So my order from Gremlin came in with 18 new Flavorah concentrates, and I was low on empty 15ml bottles and too excited to wait on my bottle order. So I came up with a quick and Dirty method for SFT that seems to be working astonishingly well:
- Install fresh wick, moisten slightly with a few drops of unflavored juice.
- Place a single drop of flavor concentrate at one shoulder of the wick (i.e. outside the coil, at the point where the wick bends down.)
- Completely saturate the wick and coil with unflavored juice.
- Taste.
- Repeat (3) and (4) until the flavor dissipates.
Obviously this method doesn't allow one to take notes on exact dilution levels, but it does give you a pretty good impression of how the flavor behaves at different concentrations as it wicks into the coil, then gradually dissipates.
Nice info. But I don't like this method. Sure, you get an idea about a flavor, and that's good. But you have no idea the percentage of use. This is a lazy SFT, and I like it because I too am lazy. I'm so lazy I SFT with wickless coils
> This is a lazy SFT
It's not meant to be a substitute for conventional SFT, just a means of quickly getting a first impression of new flavors and triaging them.
>but it does give you a pretty good impression of how the flavor behaves at different concentrations as it wicks into the coil, then gradually dissipates.
Fair, but if you don't know what the concentration is then it's pretty much useless for our purposes.
I call it simple and clean, SFT somehow can become an ADV, it's just freestyle no flavor-low flavor vaping.
With a new flavor though, I start with a lick test, that assessment will usually result in 1-6 drops to add to my tank, swirl, done.
I have a general idea of concentration and percentage of course I know my tank capacity and standard dropper measures and with time one just knows the difference b/w small and large droppers, so yeah it's enough.
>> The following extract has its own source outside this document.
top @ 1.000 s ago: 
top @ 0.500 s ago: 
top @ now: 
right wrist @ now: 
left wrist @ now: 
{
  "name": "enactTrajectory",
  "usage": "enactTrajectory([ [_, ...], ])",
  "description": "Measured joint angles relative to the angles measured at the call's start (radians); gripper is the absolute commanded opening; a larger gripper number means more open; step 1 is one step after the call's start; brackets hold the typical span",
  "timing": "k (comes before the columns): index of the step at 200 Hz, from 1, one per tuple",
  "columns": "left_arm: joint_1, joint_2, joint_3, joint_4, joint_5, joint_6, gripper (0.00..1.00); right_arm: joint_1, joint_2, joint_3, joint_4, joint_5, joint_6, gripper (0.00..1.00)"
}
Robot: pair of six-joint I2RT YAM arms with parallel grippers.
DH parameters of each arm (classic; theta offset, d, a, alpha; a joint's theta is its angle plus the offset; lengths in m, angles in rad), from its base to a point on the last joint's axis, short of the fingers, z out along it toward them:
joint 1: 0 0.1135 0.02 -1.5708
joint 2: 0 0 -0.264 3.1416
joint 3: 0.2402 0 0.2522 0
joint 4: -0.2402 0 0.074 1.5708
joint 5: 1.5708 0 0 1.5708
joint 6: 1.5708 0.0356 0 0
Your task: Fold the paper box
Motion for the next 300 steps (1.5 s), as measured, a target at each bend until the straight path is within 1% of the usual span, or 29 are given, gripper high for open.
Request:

For actual measuring there's the Tare function our scales, so if you place your setup on the scale and tare before adding your liquids your back in serious mixing mode.
Our scales don't care if you zero a mixing bottle or an RDTA, which I prefer to test recipes.
I think your sensory testing method is valid and it just depends on your goal or preference wether to use standard measurements, alternate measurements and document it or not.